Description
The Nothing Venture is an album by the American rock band Five O’Clock People, released on Pamplin Music in 1999. The album was recorded by Joe Chiccarelli and Chris Fuhrman at Supernatural Sound in Oregon City, Oregon; with Chiccarelli producing. Mixed by Fuhrman at the Sound Kitchen in Franklin, Tennessee.
This northwestern quintet has put together a brilliant introductory album. While new to most of us, Five O’Clock People have been not-so-quietly building a strong regional fan-base. Due to this support, they finally garnered the attention of Pamplin Records.
Stylistically, they fit well into the “coffeehouse” style. Much like Caedmon’s Call, there’s a clever combination of thoughtful lyrics, acoustic instruments, and multiple vocalists. Along the way, there’s a cover of the LSU song «Blame», which turns out better than the original, although in a totally different context than Mike Knott‘s.
Their original music is no slouch either. The first track opens with what sounds like keys on a trash can. The track as a whole sets the tone for the entire album. It has a light touch, full-sounding without being overwrought, and suitably moody lyrics:
The quest for faith is a lunar endeavor
Not warmer and brighter but darker and wetter
I trudge and I slip as I reach out for daylight
But grasp only fistfuls of night
I wonder is doubt the way of faith?It’s both thoughtful and honest without being overly sappy or too dark to be enlightening. Other standout tracks include «Sorry», «So Far Gone», «Fall Silent», and the interlude and postlude, with their haunting refrain of “Sometimes think of You…”
On the album, there’s touches of accordians, Wurlitzer, B-3, slide guitar, mandolin, harmonica, violin, and the list goes on.

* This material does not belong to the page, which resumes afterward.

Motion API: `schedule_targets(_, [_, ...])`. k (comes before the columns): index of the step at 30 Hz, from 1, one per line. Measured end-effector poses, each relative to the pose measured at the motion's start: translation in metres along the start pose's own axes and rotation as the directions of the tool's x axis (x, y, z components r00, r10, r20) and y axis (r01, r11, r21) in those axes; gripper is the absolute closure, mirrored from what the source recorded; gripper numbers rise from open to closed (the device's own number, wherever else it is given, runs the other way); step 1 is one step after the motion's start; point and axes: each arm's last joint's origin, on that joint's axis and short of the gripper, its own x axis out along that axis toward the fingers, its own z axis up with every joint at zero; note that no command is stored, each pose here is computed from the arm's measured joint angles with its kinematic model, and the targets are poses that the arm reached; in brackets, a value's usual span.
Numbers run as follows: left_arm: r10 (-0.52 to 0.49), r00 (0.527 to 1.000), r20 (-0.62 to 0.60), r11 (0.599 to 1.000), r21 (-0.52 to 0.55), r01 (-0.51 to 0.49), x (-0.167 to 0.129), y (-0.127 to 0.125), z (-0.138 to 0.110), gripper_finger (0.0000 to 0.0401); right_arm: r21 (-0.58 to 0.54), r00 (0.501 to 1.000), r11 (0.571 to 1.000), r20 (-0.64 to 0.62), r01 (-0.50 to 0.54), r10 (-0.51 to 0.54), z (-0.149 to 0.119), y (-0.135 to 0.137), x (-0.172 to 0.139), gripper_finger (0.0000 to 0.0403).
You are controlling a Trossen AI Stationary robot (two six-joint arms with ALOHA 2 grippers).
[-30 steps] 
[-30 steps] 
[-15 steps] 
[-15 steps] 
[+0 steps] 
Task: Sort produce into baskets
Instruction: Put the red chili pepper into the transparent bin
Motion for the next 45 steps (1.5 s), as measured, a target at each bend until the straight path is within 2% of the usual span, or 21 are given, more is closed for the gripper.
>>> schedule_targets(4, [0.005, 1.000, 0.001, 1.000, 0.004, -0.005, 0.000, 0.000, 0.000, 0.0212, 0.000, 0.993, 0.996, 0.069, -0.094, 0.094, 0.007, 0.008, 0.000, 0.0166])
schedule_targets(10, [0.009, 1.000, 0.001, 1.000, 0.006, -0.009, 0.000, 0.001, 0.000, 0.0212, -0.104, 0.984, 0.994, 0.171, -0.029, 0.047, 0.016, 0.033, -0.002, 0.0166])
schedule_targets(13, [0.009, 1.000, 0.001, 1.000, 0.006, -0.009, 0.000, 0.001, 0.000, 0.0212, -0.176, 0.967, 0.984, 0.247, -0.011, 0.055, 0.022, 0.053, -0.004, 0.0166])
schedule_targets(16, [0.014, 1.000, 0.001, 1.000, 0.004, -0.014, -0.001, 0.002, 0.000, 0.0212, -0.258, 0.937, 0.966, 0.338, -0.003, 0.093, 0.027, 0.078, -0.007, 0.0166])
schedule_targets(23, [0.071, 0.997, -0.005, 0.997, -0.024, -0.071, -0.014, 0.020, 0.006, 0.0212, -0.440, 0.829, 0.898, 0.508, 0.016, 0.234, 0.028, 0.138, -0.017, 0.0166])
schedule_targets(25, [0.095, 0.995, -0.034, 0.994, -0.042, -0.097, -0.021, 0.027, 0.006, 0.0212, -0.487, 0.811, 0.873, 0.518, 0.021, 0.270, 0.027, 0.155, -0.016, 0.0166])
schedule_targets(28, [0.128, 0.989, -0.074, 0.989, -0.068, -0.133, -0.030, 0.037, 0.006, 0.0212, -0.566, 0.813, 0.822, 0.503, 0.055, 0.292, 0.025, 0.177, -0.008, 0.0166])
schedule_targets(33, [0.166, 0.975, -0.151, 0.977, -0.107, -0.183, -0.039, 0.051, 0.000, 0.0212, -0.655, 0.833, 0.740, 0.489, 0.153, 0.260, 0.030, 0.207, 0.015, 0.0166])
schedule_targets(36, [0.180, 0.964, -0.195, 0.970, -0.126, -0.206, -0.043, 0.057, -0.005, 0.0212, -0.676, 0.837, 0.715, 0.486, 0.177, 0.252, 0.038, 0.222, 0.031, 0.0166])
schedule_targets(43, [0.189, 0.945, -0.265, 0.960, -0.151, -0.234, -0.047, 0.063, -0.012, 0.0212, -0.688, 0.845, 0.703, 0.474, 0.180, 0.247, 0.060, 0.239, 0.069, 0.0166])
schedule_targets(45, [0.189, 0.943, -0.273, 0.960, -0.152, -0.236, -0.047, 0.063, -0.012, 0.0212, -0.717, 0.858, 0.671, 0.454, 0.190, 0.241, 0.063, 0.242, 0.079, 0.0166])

The vocal work by all three vocalists, Alex Walker, Drew Grow, Patrick Retreault is quite good, lacking the nasal quality that is often found in folk and coffeehouse singers.
This album is easily as good as Caedmon Call’s most recent effort, if not better, and should receive a lot of attention. [Alex Klages, The Phantom Tollbooth, 1/13/2000]
An advert in the American trade press quoting a chap from a Palm Beach radio station alerted me to this album. “«This Day» is the song that we all hoped Jars would have written and recorded.” And certainly, the opener here, the lilting mid tempo «Lunar» quickly indicates a vocalist, at times, uncannily like Dan Haseltine. But it would be inaccurate to present this team as some bunch of clones hastily signed by corporate America to duplicate the Jars’ phenomenally successful sound. Five O’Clock People stand in a long tradition of thoughtful art rockers whose creatively deft rhythms, poetic imagery and painfully honest lyrics of love and loss strike a note of recognition wherever American students gather. For those prepared to investigate, there’s much to marvel at, like the eerie, synthesizer soundscape of «Glass» or the mandolin and accordion driven roots romp of «Now I Sing» or the breathtakingly sad «Fall Silent» (my nomination for the slowest song of the year). But it’s the strength of their lyric writing which eats into your consciousness, bristling with intriguing metaphors (“Balancing the weight of the state I’m in/ On the head of a pin”), literary allusions (“Precious does that grace appear/ Now Frodo finds the strength to face his fears”) and literally dozens of insights of that paradoxical tension – of following a transcendent God as we grapple with our human frailty. I hope this becomes a huge album Stateside. [Tony Cummings, Cross Rhythms, April 2000]
CD tracklist:
01. Lunar
02. Sorry
03. Blame
04. So Far Gone – Interlude
05. Glass
06. Now I Sing
07. Remain
08. Same Old Line
09. This Day
10. Living Water
11. Fall Silent – Postlude
Note: Simultaneously released on cassette and CD by Pamplin Music.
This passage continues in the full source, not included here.